* **Problem details**
Compute how many lines in the records below contain the string "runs" and give that number without other output.

* **Raw data**
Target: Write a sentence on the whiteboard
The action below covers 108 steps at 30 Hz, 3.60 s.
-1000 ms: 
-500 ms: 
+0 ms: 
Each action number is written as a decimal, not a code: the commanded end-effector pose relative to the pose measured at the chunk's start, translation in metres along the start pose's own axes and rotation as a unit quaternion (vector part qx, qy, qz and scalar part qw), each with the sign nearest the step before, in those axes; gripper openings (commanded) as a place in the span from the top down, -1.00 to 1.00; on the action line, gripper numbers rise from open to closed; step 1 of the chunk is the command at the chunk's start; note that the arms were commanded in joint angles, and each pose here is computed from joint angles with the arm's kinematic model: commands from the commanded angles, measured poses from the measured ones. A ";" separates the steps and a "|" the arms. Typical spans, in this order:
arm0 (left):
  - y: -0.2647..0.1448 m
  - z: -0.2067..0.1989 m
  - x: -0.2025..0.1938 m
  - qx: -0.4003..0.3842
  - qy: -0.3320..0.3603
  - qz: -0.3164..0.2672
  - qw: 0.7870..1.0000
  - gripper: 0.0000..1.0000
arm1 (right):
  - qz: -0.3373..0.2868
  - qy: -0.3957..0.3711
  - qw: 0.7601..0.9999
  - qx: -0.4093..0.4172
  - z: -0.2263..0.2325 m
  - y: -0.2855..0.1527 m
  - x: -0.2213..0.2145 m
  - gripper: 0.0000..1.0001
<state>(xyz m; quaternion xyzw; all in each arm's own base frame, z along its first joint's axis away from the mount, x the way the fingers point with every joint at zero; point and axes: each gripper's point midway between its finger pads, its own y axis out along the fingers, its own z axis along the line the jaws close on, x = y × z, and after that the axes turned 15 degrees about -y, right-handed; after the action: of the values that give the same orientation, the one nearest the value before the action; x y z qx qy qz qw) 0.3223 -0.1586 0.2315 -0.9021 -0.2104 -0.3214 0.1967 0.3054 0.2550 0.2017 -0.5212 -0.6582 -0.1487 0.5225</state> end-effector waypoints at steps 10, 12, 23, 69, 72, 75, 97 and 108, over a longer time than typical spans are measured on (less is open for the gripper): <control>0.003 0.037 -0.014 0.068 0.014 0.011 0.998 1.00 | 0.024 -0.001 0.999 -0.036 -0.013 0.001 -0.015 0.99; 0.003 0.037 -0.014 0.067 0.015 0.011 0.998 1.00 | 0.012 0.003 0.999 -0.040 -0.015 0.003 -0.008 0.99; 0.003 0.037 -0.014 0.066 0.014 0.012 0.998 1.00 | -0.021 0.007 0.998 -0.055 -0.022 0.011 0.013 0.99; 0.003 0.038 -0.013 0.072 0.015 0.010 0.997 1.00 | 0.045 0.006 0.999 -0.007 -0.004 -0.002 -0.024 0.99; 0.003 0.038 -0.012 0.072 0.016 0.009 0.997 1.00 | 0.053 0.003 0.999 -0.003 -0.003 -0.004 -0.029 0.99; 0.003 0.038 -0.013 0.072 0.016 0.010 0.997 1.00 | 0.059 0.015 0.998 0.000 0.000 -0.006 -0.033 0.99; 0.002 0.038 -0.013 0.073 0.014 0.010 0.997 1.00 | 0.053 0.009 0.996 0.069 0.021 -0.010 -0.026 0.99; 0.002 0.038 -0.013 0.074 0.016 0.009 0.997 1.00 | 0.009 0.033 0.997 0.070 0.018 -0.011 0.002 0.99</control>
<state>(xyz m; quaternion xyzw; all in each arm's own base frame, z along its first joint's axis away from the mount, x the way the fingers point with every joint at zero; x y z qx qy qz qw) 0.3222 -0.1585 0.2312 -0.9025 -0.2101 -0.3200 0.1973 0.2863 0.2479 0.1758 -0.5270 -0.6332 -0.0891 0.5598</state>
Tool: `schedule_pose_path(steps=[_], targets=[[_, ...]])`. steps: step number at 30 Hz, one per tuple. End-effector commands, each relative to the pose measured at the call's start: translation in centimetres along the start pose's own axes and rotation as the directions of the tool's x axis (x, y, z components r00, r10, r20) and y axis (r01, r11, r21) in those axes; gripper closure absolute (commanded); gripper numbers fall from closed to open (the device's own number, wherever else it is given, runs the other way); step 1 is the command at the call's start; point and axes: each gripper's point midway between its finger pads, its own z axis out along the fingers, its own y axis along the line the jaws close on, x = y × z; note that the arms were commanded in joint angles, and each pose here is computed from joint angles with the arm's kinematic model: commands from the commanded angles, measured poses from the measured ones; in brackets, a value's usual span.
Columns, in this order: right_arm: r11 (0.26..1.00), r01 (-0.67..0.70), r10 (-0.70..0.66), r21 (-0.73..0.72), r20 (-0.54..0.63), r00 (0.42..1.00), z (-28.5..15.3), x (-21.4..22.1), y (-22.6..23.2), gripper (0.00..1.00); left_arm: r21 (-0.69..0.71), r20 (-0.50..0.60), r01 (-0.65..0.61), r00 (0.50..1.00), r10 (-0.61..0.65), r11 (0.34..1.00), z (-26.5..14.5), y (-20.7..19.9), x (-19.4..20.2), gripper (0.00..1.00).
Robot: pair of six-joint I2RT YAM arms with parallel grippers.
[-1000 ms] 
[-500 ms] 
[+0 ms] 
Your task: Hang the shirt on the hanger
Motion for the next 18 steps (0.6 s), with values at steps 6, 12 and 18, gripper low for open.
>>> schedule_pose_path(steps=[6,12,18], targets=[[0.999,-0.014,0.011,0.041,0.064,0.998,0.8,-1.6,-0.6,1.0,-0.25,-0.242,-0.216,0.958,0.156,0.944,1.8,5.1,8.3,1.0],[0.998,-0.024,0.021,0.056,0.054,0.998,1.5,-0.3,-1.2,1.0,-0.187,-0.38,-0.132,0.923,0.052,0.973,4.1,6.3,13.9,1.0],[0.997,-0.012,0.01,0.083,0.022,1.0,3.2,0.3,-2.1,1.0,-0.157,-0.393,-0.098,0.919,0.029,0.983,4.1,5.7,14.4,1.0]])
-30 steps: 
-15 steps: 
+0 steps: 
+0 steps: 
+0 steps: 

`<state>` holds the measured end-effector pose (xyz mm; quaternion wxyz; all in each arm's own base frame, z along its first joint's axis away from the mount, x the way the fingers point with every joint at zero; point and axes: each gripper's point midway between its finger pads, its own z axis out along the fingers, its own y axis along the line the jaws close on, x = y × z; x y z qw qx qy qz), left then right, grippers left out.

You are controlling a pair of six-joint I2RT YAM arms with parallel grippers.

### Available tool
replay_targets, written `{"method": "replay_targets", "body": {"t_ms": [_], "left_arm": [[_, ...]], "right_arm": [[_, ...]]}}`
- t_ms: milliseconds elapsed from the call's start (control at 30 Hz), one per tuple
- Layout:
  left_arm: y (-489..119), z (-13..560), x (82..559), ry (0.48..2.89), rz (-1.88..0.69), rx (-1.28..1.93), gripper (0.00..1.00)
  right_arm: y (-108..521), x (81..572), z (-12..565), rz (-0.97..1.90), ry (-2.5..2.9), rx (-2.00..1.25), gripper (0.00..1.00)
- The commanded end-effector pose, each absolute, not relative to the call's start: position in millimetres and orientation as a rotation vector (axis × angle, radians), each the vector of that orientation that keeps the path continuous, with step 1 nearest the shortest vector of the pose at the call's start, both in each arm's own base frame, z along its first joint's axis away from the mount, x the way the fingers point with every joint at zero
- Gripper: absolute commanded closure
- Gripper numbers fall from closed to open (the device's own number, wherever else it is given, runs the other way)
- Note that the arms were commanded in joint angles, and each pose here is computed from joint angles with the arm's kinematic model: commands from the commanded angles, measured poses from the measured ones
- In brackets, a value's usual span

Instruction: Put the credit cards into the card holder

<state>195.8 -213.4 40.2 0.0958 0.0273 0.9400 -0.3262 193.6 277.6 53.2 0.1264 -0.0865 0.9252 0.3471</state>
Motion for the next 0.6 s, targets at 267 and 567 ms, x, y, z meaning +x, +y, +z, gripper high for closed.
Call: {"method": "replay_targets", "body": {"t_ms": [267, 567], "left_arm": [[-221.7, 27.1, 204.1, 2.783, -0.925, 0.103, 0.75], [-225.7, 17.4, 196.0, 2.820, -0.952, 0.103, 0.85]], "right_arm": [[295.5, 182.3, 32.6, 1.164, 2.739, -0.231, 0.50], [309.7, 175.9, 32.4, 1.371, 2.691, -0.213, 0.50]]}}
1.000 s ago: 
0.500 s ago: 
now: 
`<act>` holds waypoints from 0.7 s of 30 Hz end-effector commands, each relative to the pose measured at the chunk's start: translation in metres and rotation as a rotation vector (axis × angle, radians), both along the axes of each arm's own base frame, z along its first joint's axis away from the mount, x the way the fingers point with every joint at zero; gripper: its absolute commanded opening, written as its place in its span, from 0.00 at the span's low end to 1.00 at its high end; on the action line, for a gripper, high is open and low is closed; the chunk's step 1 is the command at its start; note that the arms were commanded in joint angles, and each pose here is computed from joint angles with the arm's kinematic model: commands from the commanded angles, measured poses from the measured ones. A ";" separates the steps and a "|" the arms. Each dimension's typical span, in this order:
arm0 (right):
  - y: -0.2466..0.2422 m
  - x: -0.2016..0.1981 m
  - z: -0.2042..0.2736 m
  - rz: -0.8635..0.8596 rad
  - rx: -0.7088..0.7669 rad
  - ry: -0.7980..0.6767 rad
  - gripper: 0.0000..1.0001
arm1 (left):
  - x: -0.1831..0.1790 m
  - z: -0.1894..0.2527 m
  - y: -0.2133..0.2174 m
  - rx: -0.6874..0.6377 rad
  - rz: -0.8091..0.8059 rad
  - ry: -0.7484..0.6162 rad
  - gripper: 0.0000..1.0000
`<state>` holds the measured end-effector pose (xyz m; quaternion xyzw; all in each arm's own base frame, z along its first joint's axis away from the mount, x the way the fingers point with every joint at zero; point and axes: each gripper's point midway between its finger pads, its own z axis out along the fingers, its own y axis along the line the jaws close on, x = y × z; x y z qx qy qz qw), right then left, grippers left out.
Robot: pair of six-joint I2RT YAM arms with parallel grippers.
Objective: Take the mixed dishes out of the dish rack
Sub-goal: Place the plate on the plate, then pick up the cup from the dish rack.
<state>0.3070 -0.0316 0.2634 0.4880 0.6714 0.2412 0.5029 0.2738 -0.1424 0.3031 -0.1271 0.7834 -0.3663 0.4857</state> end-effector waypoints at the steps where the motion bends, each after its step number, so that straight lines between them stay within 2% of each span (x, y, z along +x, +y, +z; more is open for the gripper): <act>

* **Result below**
2